Mareeg.com-ZURICH – According to the World Health Organization, depression affects an estimated
350 million people worldwide, making it one of the most prevalent psychiatric
conditions. But only about half of those who try antidepressant drugs respond to
them, and those who do may have to wait several weeks or even months before
experiencing relief – a critical failing for people at immediate risk of suicide.
Fast-acting antidepressants are thus urgently needed.
Ketamine – a drug primarily used as an anesthetic in veterinary medicine and as a
short-term anesthetic and analgesic in hospitals during surgery or other painful
procedures – is currently the rising star of depression research. It appears to ease
depression’s most severe symptoms within minutes or hours, even in patients who have
a dismal track record with other treatments.
In the first controlled study, researchers reported a 50% decline in symptoms of
depression within two hours of a ketamine infusion, and one-third of patients were
virtually symptom-free within a day. Moreover, patients reported diminished thoughts
of suicide a mere 40 minutes after receiving an intravenous infusion of the drug. In
some patients, the effects of a single dose can last more than a week.

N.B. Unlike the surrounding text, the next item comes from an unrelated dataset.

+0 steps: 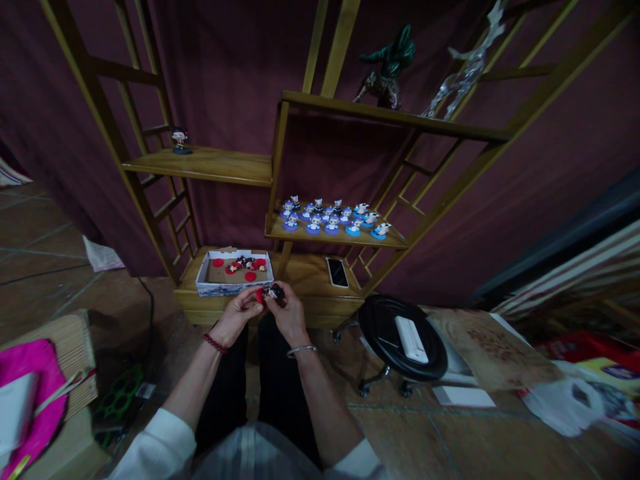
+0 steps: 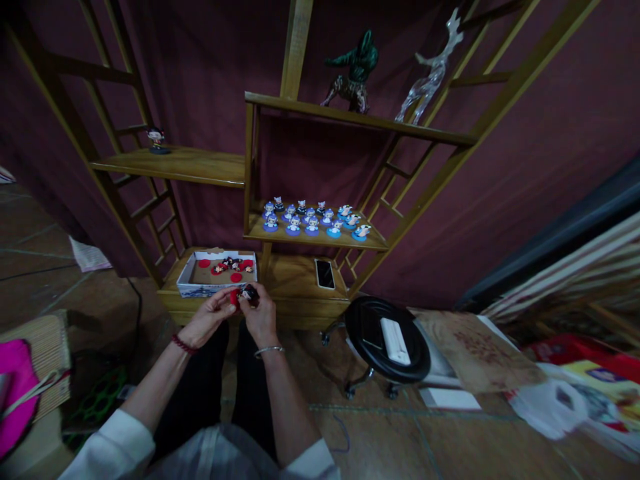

Clinicians are not alone in studying ketamine’s potential. Neuroscientists have
hailed it as the first breakthrough in depression-drug research in 50 years. Unlike
conventional antidepressants – which are used to elevate concentrations of the
neurotransmitters serotonin, dopamine, or noradrenaline – ketamine influences the
glutamate system. Glutamate, the major excitatory neurotransmitter, plays a central
role in mediating nearly all forms of brain function, including learning, memory,
cognition, and emotion.
By blocking glutamate from binding to the NMDA receptor, ketamine leads to an
augmented glutamate release, which activates other types of glutamate receptors and
enhances the function and density of synapses (the junctions between neurons) in
areas of the brain where stress or depression has caused cells to atrophy. Increased
synaptic plasticity – the ability of synapses to adjust their strength, which is
essential to healthy brain function – could be the neurobiological reason for the
apparent therapeutic effect in patients.
But, though ketamine’s promise has stirred excitement among clinicians and
neuroscientists, it has also sparked controversy, owing to the drug’s potentially
harmful side effects. Depending on the dose, a patient may experience altered
physical, spatial, and temporal states; larger quantities may induce hallucinations
and dissolution of the self.
Intriguingly, ketamine’s psychoactive properties may be responsible for its
mood-enhancing effect. Psychedelic and psycholytic treatments – popular in the
1960’s and 1970’s, before research was severely restricted and interest in the
clinical use of psychedelics faded – were based on the notion that the drug-induced
psychological experience was essential to facilitating the psychotherapeutic
process.
According to this view, the altered state of consciousness produced by ketamine –
particularly the dissolution of the self’s boundaries and the experience of union
with the world – might constitute a profound and meaningful experience for a
patient. Integrating this experience into the psychotherapeutic process might
facilitate subsequent behavioral changes. In other words, drugs like ketamine that
quickly increase neuroplasticity might be particularly clinically efficient in
combination with psychotherapeutic interventions.
Unfortunately, research on ketamine addicts and those who take it in large doses as
a party drug has revealed that its use may lead to learning and perception problems,
as well as memory disorders. Another concern is that ketamine’s benefits may be
relatively fleeting. As a result, ketamine may never develop into an accepted
treatment for depression in its current form.
In fact, ketamine’s future as a therapy for depression would be uncertain even if
its efficacy were more strongly established. Because ketamine has been available for
decades, there is no patent for it, so pharmaceutical companies have little
financial incentive to carry out research on the drug and seek approval for its use
as an antidepressant.
Nonetheless, research on ketamine’s chemistry might help to identify mechanisms for
addressing treatment-resistant depression that are based on glutamate-driven
neuroplasticity. Indeed, pharmaceutical companies have already begun to investigate
other NMDA-receptor antagonists, together with drugs that act on a different part of
the glutamate system, as possible treatments for depression. This research could
eventually lead to an entirely new class of antidepressant – and relief for millions
of people worldwide.
Simone Grimm is a researcher in the Department of Psychiatry, Psychotherapy, and
Psychosomatics at the University of Zurich.